▶ YOUR INSTRUCTIONS:
Your task is to reproduce, exactly and only, the lines running from the line containing "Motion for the" to the end of the data below, both included.

= = = =

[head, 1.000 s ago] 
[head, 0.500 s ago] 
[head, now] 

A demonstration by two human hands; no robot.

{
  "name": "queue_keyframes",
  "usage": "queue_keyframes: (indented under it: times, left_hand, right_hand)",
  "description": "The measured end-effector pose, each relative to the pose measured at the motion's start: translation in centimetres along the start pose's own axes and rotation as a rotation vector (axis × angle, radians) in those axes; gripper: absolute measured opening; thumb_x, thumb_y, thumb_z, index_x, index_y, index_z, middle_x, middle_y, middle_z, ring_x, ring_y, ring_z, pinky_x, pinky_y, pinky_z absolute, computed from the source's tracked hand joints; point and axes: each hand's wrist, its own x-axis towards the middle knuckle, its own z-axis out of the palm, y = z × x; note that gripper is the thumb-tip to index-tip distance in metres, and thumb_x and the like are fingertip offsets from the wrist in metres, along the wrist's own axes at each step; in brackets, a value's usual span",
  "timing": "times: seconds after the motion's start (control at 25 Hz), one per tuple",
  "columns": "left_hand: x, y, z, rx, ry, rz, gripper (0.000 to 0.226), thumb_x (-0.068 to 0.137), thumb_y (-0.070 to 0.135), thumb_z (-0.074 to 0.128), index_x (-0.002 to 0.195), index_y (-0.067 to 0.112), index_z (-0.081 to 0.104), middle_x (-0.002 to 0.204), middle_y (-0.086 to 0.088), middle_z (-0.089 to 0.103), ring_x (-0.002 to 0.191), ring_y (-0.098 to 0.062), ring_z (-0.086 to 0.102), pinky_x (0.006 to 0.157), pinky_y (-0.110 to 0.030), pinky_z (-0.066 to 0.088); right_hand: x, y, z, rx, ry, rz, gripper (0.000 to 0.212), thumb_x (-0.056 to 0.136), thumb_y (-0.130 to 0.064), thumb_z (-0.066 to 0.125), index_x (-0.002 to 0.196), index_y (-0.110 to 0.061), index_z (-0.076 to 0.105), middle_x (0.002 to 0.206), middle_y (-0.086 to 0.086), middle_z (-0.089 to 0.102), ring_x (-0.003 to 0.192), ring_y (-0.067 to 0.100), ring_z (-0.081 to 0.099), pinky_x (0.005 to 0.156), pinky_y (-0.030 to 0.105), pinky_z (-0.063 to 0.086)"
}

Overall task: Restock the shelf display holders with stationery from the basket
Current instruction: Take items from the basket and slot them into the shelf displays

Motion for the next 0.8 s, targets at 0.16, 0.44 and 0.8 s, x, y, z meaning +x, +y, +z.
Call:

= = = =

▶ RESULT OF THIS EXERCISE:
Motion for the next 0.8 s, targets at 0.16, 0.44 and 0.8 s, x, y, z meaning +x, +y, +z.
Call:

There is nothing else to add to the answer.